ABOUT THIS TASK:
Transcribe the entire listing, keeping each word as it is.

*** Opening GIVEN MATERIAL ***

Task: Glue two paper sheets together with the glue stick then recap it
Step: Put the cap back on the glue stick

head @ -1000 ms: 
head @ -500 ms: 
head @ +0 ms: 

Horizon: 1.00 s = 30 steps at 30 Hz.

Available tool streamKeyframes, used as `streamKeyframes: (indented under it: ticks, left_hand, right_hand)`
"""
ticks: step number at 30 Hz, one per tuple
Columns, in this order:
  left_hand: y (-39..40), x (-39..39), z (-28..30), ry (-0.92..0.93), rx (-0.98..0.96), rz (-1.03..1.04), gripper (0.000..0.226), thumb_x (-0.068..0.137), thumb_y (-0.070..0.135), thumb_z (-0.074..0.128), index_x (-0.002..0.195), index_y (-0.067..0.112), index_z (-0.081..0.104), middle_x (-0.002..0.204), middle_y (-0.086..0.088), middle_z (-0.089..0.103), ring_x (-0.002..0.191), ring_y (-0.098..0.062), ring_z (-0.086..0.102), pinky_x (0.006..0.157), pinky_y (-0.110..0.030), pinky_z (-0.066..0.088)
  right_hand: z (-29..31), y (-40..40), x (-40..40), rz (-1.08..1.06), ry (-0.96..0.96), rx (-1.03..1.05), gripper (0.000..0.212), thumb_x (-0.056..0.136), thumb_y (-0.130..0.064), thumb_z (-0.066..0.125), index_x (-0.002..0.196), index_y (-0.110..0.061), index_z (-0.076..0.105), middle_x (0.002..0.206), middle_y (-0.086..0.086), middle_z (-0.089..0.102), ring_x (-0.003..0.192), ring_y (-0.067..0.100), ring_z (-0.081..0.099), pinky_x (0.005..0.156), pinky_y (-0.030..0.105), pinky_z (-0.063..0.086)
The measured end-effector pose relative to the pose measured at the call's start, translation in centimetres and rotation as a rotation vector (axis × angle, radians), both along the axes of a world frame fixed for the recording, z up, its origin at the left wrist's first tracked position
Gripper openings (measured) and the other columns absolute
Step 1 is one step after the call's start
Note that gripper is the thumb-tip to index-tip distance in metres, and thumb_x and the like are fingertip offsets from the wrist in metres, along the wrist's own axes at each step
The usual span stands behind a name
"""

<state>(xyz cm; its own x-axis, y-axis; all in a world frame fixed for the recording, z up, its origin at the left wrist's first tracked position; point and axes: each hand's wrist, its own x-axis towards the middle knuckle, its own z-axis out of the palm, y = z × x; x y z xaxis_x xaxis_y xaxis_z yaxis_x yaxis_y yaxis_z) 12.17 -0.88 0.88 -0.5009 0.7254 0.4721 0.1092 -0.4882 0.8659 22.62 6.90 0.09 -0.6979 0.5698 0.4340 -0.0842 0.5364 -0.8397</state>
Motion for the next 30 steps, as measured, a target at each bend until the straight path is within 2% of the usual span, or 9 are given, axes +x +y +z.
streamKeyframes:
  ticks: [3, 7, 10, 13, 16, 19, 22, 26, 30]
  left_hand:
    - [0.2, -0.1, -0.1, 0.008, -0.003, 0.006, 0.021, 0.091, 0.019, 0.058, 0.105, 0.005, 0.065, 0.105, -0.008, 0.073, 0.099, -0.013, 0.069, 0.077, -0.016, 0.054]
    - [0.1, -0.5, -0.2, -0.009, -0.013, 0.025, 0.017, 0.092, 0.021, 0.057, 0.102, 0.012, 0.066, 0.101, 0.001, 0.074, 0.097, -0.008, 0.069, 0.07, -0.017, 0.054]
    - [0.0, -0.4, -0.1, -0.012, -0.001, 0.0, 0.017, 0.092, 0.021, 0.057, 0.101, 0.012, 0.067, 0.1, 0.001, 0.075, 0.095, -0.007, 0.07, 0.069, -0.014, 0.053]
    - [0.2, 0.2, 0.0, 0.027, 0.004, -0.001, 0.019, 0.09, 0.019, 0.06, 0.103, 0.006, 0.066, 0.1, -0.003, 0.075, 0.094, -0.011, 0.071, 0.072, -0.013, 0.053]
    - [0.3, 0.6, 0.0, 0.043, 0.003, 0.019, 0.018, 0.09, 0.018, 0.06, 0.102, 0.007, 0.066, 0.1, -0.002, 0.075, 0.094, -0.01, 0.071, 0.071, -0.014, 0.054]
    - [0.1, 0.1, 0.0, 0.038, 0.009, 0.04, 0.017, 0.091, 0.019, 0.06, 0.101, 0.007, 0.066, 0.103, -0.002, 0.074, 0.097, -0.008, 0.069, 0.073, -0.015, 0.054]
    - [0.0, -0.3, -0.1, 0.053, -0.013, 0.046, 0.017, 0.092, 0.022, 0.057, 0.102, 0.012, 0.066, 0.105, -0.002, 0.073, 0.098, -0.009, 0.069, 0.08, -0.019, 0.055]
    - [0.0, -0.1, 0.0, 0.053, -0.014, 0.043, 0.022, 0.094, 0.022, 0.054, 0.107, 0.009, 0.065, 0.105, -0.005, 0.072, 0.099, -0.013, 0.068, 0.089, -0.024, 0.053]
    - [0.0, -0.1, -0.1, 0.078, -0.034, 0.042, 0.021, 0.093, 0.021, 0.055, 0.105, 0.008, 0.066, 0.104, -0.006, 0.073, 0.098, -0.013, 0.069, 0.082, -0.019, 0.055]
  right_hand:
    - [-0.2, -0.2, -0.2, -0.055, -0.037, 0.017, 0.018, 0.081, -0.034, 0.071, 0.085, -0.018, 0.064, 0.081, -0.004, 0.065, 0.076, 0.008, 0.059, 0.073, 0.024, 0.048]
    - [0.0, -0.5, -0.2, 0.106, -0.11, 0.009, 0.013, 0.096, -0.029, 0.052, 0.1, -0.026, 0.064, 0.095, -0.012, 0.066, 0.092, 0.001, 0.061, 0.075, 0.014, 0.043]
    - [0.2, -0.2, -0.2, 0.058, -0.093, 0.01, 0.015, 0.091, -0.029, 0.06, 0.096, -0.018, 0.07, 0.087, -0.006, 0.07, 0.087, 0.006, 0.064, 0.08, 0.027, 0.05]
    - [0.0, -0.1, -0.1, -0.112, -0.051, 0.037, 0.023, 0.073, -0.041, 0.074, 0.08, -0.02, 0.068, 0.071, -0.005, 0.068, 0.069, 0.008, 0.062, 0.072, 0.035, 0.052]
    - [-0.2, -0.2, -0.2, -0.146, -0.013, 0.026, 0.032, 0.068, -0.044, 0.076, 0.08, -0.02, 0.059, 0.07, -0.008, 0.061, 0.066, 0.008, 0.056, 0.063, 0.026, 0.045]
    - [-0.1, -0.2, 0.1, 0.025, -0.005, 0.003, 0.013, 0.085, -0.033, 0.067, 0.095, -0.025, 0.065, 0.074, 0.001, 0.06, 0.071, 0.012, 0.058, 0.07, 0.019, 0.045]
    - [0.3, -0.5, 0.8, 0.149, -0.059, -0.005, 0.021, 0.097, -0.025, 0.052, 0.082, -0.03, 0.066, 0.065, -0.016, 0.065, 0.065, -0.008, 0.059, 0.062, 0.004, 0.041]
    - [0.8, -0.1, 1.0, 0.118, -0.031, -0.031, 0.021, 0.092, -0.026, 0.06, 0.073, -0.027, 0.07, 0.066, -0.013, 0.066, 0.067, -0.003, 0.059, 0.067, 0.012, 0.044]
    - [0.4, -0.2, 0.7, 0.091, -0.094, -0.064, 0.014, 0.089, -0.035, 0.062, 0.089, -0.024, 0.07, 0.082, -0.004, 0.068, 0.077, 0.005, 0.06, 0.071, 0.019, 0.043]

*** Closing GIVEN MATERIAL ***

OUTPUT OF THE EXERCISE:
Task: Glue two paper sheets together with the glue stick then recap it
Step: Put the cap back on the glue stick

head @ -1000 ms: 
head @ -500 ms: 
head @ +0 ms: 

Horizon: 1.00 s = 30 steps at 30 Hz.

Available tool streamKeyframes, used as `streamKeyframes: (indented under it: ticks, left_hand, right_hand)`
"""
ticks: step number at 30 Hz, one per tuple
Columns, in this order:
  left_hand: y (-39..40), x (-39..39), z (-28..30), ry (-0.92..0.93), rx (-0.98..0.96), rz (-1.03..1.04), gripper (0.000..0.226), thumb_x (-0.068..0.137), thumb_y (-0.070..0.135), thumb_z (-0.074..0.128), index_x (-0.002..0.195), index_y (-0.067..0.112), index_z (-0.081..0.104), middle_x (-0.002..0.204), middle_y (-0.086..0.088), middle_z (-0.089..0.103), ring_x (-0.002..0.191), ring_y (-0.098..0.062), ring_z (-0.086..0.102), pinky_x (0.006..0.157), pinky_y (-0.110..0.030), pinky_z (-0.066..0.088)
  right_hand: z (-29..31), y (-40..40), x (-40..40), rz (-1.08..1.06), ry (-0.96..0.96), rx (-1.03..1.05), gripper (0.000..0.212), thumb_x (-0.056..0.136), thumb_y (-0.130..0.064), thumb_z (-0.066..0.125), index_x (-0.002..0.196), index_y (-0.110..0.061), index_z (-0.076..0.105), middle_x (0.002..0.206), middle_y (-0.086..0.086), middle_z (-0.089..0.102), ring_x (-0.003..0.192), ring_y (-0.067..0.100), ring_z (-0.081..0.099), pinky_x (0.005..0.156), pinky_y (-0.030..0.105), pinky_z (-0.063..0.086)
The measured end-effector pose relative to the pose measured at the call's start, translation in centimetres and rotation as a rotation vector (axis × angle, radians), both along the axes of a world frame fixed for the recording, z up, its origin at the left wrist's first tracked position
Gripper openings (measured) and the other columns absolute
Step 1 is one step after the call's start
Note that gripper is the thumb-tip to index-tip distance in metres, and thumb_x and the like are fingertip offsets from the wrist in metres, along the wrist's own axes at each step
The usual span stands behind a name
"""

<state>(xyz cm; its own x-axis, y-axis; all in a world frame fixed for the recording, z up, its origin at the left wrist's first tracked position; point and axes: each hand's wrist, its own x-axis towards the middle knuckle, its own z-axis out of the palm, y = z × x; x y z xaxis_x xaxis_y xaxis_z yaxis_x yaxis_y yaxis_z) 12.17 -0.88 0.88 -0.5009 0.7254 0.4721 0.1092 -0.4882 0.8659 22.62 6.90 0.09 -0.6979 0.5698 0.4340 -0.0842 0.5364 -0.8397</state>
Motion for the next 30 steps, as measured, a target at each bend until the straight path is within 2% of the usual span, or 9 are given, axes +x +y +z.
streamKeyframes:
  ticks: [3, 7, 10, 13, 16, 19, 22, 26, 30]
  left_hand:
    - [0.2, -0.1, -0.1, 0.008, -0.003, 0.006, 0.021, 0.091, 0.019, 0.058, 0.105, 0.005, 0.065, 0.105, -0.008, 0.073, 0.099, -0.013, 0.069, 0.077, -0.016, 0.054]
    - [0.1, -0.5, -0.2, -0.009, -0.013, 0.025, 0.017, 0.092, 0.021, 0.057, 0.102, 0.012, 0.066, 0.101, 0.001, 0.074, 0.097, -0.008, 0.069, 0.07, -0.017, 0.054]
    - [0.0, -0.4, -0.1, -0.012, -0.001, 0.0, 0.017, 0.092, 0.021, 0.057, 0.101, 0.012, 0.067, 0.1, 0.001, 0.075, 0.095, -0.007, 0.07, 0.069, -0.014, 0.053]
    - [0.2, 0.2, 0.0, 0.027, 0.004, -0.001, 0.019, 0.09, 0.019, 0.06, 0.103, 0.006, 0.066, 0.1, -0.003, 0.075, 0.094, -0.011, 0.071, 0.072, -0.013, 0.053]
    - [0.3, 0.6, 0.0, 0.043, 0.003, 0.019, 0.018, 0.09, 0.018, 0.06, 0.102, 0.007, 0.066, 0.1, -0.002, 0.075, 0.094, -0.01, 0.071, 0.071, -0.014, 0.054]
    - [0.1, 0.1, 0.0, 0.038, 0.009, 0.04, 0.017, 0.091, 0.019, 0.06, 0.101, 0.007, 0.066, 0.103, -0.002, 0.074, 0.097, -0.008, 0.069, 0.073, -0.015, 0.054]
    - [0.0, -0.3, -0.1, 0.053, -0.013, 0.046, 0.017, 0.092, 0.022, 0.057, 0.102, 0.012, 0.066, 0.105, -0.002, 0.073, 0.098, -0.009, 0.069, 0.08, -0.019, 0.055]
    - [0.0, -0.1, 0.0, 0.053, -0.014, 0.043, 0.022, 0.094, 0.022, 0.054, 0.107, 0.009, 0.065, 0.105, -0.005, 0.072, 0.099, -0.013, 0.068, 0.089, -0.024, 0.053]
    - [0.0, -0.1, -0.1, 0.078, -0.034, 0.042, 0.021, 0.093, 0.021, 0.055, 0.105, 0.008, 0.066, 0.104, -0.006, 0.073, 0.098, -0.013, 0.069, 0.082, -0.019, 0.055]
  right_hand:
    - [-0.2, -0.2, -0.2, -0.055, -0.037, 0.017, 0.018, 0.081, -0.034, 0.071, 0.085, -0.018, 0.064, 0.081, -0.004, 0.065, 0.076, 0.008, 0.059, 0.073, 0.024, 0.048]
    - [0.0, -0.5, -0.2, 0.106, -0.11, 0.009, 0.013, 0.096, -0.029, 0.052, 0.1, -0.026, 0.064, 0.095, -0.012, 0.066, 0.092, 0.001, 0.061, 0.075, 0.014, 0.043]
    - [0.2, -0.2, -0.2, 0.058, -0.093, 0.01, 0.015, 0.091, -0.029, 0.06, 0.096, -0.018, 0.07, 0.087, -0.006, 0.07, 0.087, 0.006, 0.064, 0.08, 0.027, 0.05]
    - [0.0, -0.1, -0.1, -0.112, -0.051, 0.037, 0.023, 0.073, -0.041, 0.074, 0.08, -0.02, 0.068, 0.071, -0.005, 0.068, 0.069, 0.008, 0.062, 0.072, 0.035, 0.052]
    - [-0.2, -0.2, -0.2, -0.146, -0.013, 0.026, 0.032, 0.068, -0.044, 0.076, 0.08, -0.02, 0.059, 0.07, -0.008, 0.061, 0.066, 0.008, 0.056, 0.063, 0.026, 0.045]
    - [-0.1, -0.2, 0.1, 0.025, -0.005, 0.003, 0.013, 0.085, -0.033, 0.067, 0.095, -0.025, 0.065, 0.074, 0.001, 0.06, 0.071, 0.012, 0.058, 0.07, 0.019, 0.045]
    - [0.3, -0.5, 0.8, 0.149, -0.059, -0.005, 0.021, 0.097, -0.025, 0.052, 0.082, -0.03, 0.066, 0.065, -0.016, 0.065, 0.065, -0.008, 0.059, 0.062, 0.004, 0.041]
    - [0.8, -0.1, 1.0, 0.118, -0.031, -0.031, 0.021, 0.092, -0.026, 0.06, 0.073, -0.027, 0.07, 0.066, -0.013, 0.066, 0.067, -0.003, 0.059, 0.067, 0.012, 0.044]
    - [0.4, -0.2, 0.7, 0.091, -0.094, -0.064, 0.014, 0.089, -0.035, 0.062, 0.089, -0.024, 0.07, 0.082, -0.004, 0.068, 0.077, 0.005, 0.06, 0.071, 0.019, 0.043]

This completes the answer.